Tutorial: PREPARE RUN SCRIPT FOR BASIC CASES

Submitted by dashlineiap on Wed, 09/22/2021 - 20:13

Hello:

I followed the online tutorial (GETTING STARTED > PREPARE BASE RUN SCRIPT), and I edited the run_gsi_regional.ksh_basic and ran it. I got the stdout file, but the stdout is weird. I referred to the UserGuide and I found I don't have the info as follow: 

* . * . * . * . * . * . * . * . * . * . * . * . * . * . * . * . * . * . * . * .
PROGRAM GSI_ANL HAS BEGUN. COMPILED 1999232.55 ORG: NP23
STARTING DATE-TIME NOV 06,2018 11:13:35.994 310 TUE 2458429

.....

ENDING DATE-TIME NOV 06,2018 11:15:55.503 310 TUE 2458429
PROGRAM GSI_ANL HAS ENDED.
* . * . * . * . * . * . * . * . * . * . * . * . * . * . * . * . * . * . * . * .
*****************RESOURCE STATISTICS*******************************
The total amount of wall time = 139.509586
The total amount of time in user mode = 135.700000
The total amount of time in sys mode = 3.472000
The maximum resident set size (KB) = 519420
Number of page faults without I/O activity = 1471061
Number of page faults with I/O activity = 0
Number of times filesystem performed INPUT = 0
Number of times filesystem performed OUTPUT = 0
Number of Voluntary Context Switches = 5723
Number of InVoluntary Context Switches = 3159
*****************END OF RESOURCE STATISTICS*************************

1.png , 2.png

Hi,

While your run progresses pretty far to the minimization, there appears to be an MPI problem earlier so this likely causes the crash. Can you let us know some more information about your HPC environment, MPI settings/Compiler/etc. versions, and run submission options? When it completes successfully, as you note, there will be the timing information, and there will be new links created in the run directory, like the ones described in section 3.3 of the user guide.

Will

Permalink

In reply to by wmayfield

Hi, I think that I have some problems in the building&compiling section. I got some errors or warnings after running the command -- cmake path_to_the_comGSI_directory. However, my compiling process could reach 100% and I got gsi.x & enkf_wrf.x. This makes me confused.  

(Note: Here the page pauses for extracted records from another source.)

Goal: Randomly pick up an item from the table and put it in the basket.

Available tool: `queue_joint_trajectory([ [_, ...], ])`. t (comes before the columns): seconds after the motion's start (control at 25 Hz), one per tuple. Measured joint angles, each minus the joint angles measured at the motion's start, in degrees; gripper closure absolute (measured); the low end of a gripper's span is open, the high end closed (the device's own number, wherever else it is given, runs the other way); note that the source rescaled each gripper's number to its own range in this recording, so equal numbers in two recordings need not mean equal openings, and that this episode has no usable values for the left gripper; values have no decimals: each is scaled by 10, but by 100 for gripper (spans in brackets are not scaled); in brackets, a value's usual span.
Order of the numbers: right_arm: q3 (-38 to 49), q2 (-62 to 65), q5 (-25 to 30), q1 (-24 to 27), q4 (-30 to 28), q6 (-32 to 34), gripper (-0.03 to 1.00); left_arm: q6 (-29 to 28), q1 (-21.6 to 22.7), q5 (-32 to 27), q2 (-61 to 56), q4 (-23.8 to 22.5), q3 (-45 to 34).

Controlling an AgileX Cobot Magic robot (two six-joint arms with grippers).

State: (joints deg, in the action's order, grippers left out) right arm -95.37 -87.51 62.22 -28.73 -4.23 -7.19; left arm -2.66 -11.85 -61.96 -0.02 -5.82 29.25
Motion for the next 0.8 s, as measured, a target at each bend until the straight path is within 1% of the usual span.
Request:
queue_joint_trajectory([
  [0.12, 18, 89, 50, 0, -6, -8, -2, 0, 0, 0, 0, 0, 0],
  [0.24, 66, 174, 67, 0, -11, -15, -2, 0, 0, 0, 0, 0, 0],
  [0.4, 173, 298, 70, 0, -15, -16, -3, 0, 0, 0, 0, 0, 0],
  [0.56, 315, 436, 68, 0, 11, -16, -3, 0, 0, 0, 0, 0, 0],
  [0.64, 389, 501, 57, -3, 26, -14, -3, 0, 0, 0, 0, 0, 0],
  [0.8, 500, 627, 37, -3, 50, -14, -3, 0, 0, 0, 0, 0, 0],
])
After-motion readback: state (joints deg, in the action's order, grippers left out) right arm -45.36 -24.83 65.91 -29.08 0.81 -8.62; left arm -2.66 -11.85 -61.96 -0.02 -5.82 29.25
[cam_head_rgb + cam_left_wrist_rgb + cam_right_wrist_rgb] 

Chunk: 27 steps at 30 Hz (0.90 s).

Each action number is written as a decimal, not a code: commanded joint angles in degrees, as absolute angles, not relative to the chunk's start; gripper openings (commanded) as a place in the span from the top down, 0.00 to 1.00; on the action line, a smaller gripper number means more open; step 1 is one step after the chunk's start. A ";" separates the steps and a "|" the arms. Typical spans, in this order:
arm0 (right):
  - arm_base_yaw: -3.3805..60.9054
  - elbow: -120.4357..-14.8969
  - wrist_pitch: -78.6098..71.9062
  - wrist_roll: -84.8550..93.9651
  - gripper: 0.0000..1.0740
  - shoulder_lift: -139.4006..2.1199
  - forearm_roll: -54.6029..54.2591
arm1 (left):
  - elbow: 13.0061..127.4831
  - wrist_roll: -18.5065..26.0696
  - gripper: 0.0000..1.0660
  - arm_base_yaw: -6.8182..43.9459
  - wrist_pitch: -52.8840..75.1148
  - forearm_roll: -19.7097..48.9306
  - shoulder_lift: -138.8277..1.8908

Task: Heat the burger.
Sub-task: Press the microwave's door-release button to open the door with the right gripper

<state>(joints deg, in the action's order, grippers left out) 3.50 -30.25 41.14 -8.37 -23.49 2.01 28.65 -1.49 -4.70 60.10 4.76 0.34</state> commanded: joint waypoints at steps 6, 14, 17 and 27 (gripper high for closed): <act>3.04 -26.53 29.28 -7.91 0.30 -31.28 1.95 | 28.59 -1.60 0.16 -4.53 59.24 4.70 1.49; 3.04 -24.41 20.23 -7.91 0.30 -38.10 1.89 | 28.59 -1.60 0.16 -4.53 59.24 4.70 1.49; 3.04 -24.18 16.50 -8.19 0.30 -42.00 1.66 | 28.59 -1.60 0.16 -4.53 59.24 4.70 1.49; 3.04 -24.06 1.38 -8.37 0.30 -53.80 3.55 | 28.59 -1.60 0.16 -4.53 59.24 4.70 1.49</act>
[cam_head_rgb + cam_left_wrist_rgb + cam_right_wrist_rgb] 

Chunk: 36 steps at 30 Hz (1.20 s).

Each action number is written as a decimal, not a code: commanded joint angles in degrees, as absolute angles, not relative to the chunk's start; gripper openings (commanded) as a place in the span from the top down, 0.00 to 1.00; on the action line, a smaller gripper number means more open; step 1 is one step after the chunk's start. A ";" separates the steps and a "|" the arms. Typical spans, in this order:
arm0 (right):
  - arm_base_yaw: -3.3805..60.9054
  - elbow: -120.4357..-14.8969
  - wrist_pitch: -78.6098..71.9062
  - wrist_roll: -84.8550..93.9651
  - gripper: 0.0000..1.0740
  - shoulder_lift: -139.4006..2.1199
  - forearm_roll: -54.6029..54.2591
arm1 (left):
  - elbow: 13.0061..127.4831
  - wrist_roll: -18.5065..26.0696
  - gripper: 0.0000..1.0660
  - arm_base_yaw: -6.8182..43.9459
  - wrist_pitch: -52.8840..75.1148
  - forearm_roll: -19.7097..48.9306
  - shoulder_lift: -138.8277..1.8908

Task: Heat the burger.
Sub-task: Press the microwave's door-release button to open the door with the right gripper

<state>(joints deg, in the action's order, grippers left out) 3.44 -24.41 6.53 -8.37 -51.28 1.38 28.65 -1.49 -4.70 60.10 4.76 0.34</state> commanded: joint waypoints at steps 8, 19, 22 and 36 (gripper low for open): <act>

My environment: 1) Intel_compiler/18.0.4 ; 2) mkl/18.0.4 ; 3) MPI/mpich/intel2018 ; 4) hdf5/1.8.11 ; 5) netcdf/4.4 ; 6) cmake/3.20.3 ; 7) curl/7.59.0 . 

ARCH is TIANHE.

'TIANHE')
      RUN_COMMAND="yhrun  -n ${GSIPROC} " ;;

My submission is  yhrun -n 12 -p TH_SR1 run_gsi_regional.ksh_basic.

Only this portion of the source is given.